State, as one number, how many lines in these records hold "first".
----------
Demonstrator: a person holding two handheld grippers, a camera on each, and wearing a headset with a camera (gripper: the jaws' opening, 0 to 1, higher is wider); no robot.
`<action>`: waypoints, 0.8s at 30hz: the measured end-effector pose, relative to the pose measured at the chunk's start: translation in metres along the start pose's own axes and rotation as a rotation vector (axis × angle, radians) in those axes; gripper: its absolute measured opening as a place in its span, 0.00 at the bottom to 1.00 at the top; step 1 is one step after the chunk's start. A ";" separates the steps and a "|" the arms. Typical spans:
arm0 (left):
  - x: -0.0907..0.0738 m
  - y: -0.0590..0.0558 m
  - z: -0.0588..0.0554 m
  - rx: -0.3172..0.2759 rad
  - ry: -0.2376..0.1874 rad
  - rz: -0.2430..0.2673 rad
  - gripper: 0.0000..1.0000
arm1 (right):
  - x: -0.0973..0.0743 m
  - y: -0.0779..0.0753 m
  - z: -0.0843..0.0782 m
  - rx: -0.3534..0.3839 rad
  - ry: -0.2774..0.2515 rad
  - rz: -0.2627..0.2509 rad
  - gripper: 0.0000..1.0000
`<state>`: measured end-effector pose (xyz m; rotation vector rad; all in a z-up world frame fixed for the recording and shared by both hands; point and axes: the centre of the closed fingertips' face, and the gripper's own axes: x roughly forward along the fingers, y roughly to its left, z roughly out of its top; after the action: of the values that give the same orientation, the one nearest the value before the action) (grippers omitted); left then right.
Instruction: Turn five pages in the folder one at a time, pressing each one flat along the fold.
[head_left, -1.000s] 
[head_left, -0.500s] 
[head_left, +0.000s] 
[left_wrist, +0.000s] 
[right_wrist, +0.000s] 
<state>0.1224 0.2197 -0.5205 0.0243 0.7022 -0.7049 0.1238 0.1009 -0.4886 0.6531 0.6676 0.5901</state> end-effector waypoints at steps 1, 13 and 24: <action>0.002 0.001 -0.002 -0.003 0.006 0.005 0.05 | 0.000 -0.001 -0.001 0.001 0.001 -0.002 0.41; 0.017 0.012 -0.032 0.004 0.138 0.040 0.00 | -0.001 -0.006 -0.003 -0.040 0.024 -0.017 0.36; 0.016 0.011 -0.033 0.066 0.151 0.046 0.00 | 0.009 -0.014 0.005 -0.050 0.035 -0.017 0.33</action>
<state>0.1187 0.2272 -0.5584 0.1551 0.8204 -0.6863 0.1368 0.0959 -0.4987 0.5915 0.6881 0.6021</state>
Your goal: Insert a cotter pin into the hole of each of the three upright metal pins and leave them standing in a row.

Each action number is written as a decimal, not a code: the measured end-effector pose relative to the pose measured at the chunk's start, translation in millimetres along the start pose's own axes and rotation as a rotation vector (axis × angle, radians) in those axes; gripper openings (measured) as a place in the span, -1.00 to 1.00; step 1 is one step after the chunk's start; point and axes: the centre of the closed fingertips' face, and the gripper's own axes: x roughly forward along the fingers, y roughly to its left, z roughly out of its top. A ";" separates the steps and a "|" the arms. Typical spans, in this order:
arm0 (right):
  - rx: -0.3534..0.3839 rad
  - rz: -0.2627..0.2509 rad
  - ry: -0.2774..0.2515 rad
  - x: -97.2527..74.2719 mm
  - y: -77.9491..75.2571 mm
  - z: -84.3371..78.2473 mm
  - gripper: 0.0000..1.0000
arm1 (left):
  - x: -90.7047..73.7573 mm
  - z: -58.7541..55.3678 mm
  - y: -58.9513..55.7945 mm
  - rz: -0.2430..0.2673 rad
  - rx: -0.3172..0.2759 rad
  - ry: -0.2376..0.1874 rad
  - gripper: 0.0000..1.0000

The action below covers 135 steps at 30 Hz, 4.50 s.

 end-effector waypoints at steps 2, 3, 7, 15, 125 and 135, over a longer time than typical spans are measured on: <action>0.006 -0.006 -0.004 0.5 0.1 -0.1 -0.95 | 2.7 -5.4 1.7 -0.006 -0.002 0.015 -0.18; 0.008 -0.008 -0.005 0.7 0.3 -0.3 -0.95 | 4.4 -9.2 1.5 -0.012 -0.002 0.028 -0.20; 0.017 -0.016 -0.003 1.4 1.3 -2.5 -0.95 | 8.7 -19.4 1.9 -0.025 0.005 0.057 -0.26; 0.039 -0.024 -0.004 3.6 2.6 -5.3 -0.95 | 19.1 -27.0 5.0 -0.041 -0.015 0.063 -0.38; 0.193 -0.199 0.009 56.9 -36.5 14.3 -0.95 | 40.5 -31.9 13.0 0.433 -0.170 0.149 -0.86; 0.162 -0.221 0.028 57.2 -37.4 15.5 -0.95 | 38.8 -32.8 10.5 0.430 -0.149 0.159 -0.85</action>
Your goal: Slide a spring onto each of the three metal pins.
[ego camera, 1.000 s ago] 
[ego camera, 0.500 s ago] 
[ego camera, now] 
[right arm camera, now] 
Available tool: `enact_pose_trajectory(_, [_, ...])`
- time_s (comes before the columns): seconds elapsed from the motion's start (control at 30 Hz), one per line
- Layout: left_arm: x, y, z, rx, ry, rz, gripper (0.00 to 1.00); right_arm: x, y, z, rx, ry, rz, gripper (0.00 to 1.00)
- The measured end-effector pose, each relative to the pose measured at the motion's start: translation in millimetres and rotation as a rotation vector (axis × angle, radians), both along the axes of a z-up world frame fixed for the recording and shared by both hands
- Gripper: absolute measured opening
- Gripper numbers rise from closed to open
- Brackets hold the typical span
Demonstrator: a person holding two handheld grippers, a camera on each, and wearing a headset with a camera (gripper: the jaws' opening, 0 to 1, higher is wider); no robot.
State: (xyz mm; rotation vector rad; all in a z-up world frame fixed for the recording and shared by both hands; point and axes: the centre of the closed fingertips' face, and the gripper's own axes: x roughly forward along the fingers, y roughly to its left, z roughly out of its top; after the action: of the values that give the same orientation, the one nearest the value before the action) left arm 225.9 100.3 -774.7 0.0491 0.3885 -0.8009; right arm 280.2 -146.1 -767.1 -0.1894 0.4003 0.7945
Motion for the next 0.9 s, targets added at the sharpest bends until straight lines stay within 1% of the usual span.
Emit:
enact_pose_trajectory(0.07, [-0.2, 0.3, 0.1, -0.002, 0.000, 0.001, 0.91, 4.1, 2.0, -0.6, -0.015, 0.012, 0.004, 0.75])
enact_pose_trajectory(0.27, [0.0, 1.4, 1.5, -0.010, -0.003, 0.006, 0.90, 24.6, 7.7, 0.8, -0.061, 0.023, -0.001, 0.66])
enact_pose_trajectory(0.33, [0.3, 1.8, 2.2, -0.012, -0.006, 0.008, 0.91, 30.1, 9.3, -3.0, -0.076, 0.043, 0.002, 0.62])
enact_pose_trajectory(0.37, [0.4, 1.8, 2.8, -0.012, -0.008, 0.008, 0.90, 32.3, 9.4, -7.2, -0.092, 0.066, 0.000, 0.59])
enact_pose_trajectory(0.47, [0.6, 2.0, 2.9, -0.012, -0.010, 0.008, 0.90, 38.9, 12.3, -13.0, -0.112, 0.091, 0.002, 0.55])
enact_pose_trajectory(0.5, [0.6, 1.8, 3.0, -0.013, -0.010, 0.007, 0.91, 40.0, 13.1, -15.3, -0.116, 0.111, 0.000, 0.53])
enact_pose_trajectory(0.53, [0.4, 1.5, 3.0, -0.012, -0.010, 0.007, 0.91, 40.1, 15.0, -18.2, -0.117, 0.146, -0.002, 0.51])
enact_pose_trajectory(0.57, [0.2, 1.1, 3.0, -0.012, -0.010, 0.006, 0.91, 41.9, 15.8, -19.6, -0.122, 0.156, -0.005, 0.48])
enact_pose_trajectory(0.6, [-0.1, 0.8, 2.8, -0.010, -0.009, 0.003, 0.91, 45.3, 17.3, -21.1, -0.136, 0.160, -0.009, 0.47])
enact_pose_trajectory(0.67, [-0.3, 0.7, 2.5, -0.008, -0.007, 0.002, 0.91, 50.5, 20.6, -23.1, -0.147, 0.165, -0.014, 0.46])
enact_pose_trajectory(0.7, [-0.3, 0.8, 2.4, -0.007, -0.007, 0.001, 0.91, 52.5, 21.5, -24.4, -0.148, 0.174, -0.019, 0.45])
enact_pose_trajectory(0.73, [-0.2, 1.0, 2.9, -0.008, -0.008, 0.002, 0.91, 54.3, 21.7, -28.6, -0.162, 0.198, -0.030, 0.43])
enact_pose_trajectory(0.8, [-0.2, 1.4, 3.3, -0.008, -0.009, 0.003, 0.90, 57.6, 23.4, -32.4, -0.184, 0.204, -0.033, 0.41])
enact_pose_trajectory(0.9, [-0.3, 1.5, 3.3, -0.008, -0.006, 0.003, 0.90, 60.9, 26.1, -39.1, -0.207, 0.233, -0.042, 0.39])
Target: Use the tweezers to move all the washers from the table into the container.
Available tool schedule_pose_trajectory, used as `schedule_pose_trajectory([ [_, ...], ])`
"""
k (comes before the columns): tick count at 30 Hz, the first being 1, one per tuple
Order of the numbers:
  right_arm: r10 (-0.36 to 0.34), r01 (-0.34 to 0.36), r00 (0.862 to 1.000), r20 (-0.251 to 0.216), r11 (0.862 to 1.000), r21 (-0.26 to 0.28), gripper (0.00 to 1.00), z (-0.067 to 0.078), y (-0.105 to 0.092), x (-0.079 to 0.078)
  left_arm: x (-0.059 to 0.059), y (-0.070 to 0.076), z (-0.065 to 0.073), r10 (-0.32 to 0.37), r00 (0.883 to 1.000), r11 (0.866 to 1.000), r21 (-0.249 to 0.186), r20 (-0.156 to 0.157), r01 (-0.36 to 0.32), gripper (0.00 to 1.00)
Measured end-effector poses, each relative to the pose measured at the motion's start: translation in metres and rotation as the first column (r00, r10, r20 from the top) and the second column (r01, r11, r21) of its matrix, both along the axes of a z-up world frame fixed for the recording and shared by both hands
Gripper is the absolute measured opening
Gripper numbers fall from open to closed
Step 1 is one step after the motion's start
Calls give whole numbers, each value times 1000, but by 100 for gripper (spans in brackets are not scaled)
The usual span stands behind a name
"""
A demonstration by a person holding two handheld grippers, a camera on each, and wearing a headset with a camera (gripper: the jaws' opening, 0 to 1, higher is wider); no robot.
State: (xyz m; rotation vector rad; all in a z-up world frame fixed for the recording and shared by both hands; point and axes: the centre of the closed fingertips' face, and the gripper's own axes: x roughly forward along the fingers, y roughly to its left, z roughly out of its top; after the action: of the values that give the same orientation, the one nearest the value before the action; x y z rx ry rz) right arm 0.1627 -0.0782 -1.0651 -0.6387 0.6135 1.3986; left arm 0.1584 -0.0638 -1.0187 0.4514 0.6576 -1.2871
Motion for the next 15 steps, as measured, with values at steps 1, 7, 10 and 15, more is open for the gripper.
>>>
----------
▶ Solution below: 2